PAXMotion is a visualization system for public transit planners and policy makers to better understand and explore passenger demands. PAXMotion is an interdisciplinary research project developed by computer science and design students of the University of Applied Sciences Mannheim, in cooperation with the Rhein-Neckar-Verkehr GmbH, the public transport company operating in Heidelberg, Mannheim, and other cities.
Background and motivation
The project started with a design thinking workshop to get to know the problems that transit planners of the RNV face every day. Furthermore, also we were supposed to tell their needs from the customers view as most of us use public transport daily.

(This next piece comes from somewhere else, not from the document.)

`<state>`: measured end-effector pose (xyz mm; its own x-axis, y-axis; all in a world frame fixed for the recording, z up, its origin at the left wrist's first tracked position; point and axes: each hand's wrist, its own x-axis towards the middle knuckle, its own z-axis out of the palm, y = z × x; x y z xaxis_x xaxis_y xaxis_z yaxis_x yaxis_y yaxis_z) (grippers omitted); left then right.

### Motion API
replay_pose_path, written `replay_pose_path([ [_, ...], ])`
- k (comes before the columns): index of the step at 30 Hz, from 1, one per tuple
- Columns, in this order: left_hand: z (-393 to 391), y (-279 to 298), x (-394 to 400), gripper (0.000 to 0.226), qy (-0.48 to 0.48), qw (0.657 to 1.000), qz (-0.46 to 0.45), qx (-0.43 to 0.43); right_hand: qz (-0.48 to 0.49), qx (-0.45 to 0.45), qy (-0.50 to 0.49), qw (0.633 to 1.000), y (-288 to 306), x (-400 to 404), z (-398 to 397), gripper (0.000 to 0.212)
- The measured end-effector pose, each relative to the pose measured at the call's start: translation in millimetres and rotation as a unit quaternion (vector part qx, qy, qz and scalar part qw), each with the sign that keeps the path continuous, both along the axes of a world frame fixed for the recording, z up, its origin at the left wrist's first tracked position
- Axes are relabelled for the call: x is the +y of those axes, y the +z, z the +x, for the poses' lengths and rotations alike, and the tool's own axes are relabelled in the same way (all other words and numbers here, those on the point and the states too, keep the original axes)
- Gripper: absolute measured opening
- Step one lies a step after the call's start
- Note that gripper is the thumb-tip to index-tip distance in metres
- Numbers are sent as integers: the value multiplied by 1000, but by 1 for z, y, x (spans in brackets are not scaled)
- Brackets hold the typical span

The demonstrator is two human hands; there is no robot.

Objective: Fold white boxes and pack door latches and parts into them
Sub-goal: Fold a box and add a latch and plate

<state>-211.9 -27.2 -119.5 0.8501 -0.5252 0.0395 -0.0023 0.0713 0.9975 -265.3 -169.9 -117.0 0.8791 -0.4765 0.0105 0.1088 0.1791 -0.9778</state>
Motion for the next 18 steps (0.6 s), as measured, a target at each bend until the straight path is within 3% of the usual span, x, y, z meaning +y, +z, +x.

At the end of the workshop lots of issues had been collected, which the system to be developed aims to solve by visualizing certain datasets.
Goals and tasks
Because of its explorative character the only goal of this project was to visualize data, but neither which data nor which visualization techniques should be used were defined. So it was up to us to decide on what kind of dataset we would like to visualize. Also we had to explore which visualization technique fits the chosen dataset. This kind of didactic method requires an agile project management method. Each team member could work on tasks which he/she wanted to. The tasks were clear: besides the dataset and visualization technique, we had to decide on the backend architecture and frontend frameworks they would use. Except technical tasks there were also tasks to organize the teamwork and to schedule the project phases. Never the less, the procjet took place during a lecture, so there had been some higher goals we students had to achive. We should gain a deeper understanding of what it means to visualize data and which aspects are important. In the previous semester we already learned some visualization skills which should be deepend.
The visualization system
The system consists of an three views:
On the top right you can select a day in the calendar view and see some details of the current selections made in the Marey Chart diagram on the left side. E.g. the selected time period, departure time or current load of the tram. On the bottom left you can find informations about (de-)boarding over the whole day and all stops. The biggest and therefore most important diagram is located on the left side. It includes information about delay (position of line) and number of (de-)boarding per stop.
A Marey chart is commonly used to analyse transportation systems and might be older than a century. It shows the times at which a tram stops at stations on its route. By plotting distance against time, the graph is essentially representing velocity. In the PAXMotion project the distance is represented by the station names along the X-axis, and the planned and actual departure time at the corresponding station along the two Y-axis. Each trip represents a line on the diagram and shows the visited stations at their departure times. Sometimes a second line appears for the same trip, that stands for the delays that the tram has.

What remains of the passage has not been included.